WCAG Contrast Checker: Ensuring Accessible Color Combinations
Why Color Contrast Matters
Approximately 300 million people worldwide have color vision deficiency. Poor contrast makes text unreadable for them — and even users with perfect vision struggle with low-contrast text in bright sunlight or on older monitors. WCAG (Web Content Accessibility Guidelines) sets minimum contrast ratios to ensure content is readable by everyone.
WCAG Contrast Levels
WCAG defines two conformance levels: **AA** requires 4.5:1 contrast for normal text and 3:1 for large text (18px+ bold or 24px+ regular). **AAA** requires 7:1 for normal text and 4.5:1 for large text. Most organizations target AA compliance. Check how colors like slate-gray or forest-green perform against different backgrounds.
Common Contrast Mistakes
Light gray text on white backgrounds is the most common accessibility failure. Other pitfalls include colored text on colored backgrounds without checking contrast, using thin font weights that reduce perceived contrast, and placeholder text that's too faint.
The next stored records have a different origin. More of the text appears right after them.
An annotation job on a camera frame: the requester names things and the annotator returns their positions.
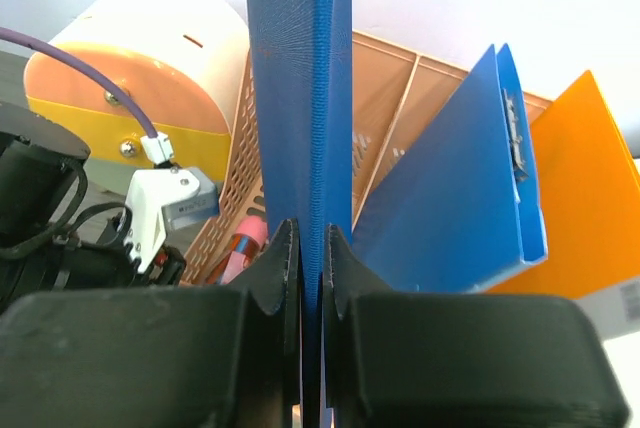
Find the orange folder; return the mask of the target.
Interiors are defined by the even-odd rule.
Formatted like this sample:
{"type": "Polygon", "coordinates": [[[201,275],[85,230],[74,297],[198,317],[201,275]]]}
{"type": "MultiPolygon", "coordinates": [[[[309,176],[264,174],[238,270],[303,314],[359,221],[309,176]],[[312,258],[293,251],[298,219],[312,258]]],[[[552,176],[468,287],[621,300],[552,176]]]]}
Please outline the orange folder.
{"type": "Polygon", "coordinates": [[[639,274],[639,173],[589,71],[531,125],[548,257],[491,293],[579,299],[639,274]]]}

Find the light blue thin folder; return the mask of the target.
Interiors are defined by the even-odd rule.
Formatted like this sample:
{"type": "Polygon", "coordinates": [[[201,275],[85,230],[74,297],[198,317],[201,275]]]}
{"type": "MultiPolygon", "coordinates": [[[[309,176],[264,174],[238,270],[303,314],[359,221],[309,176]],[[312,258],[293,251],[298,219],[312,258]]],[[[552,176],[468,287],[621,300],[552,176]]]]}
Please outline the light blue thin folder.
{"type": "Polygon", "coordinates": [[[368,196],[356,257],[400,291],[471,293],[547,258],[536,160],[508,46],[490,47],[368,196]]]}

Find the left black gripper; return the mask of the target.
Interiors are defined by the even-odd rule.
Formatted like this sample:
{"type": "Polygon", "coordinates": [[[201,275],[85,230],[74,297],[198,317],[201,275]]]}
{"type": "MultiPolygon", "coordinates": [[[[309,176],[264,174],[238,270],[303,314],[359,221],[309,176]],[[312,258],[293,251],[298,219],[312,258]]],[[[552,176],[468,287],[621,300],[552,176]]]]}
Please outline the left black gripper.
{"type": "Polygon", "coordinates": [[[38,291],[169,286],[179,283],[186,260],[181,252],[161,245],[147,267],[132,260],[134,246],[125,242],[132,213],[122,202],[106,202],[83,210],[76,220],[43,245],[16,259],[1,258],[1,306],[38,291]],[[121,208],[108,219],[98,240],[83,241],[77,229],[90,218],[121,208]]]}

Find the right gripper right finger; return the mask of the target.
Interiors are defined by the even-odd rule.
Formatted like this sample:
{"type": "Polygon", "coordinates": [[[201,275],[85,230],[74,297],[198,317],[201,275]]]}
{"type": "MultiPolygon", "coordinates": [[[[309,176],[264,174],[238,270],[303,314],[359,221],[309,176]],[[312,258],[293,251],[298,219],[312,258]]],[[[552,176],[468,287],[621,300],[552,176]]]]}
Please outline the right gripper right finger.
{"type": "Polygon", "coordinates": [[[346,319],[349,301],[392,288],[352,252],[342,229],[330,224],[325,230],[323,268],[323,325],[326,405],[333,409],[336,427],[357,427],[358,389],[349,385],[356,369],[354,342],[346,319]]]}

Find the blue ring binder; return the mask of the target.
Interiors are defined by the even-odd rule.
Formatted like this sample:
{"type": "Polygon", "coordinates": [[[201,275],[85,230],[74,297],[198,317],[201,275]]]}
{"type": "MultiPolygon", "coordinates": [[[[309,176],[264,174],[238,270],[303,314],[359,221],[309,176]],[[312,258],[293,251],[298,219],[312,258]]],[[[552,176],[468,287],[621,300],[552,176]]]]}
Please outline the blue ring binder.
{"type": "Polygon", "coordinates": [[[267,220],[300,230],[302,419],[323,427],[325,231],[352,224],[352,0],[246,4],[267,220]]]}

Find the orange desk file organizer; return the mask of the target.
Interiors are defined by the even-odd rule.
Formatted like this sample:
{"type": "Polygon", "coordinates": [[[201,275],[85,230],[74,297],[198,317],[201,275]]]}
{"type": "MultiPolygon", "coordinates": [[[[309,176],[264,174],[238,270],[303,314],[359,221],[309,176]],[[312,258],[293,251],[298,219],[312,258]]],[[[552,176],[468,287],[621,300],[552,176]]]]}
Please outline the orange desk file organizer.
{"type": "MultiPolygon", "coordinates": [[[[466,77],[466,70],[362,32],[353,34],[352,218],[466,77]]],[[[266,214],[252,66],[238,97],[221,213],[186,252],[185,284],[205,281],[237,225],[266,214]]]]}

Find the white arched drawer cabinet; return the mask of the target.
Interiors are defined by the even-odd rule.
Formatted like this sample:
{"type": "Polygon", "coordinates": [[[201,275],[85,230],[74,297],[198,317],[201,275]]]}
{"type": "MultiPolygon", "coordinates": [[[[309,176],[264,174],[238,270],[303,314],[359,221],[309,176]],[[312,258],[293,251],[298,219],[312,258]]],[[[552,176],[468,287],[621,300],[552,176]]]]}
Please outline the white arched drawer cabinet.
{"type": "MultiPolygon", "coordinates": [[[[96,0],[53,44],[128,94],[168,135],[179,165],[224,179],[249,50],[247,25],[225,0],[96,0]]],[[[94,183],[122,194],[149,166],[143,129],[98,84],[40,53],[23,81],[31,110],[89,145],[94,183]]]]}

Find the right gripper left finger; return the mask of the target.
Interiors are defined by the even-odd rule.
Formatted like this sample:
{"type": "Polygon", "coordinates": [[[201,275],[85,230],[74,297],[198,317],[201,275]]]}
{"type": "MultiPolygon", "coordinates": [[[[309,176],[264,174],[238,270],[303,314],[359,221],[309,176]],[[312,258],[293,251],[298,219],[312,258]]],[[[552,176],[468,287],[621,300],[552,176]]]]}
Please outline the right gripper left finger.
{"type": "Polygon", "coordinates": [[[237,427],[290,427],[299,400],[300,240],[286,219],[234,286],[247,292],[237,379],[237,427]]]}
Always verify contrast during the design phase — not after launch.
Fixing Low Contrast
If your text fails contrast checks, you have several options: darken the text color, lighten the background, increase font size or weight, or choose a different color entirely. Small adjustments (making a gray just 15% darker) often fix contrast without changing the design's visual feel. Use midnight-blue or charcoal instead of medium grays for body text.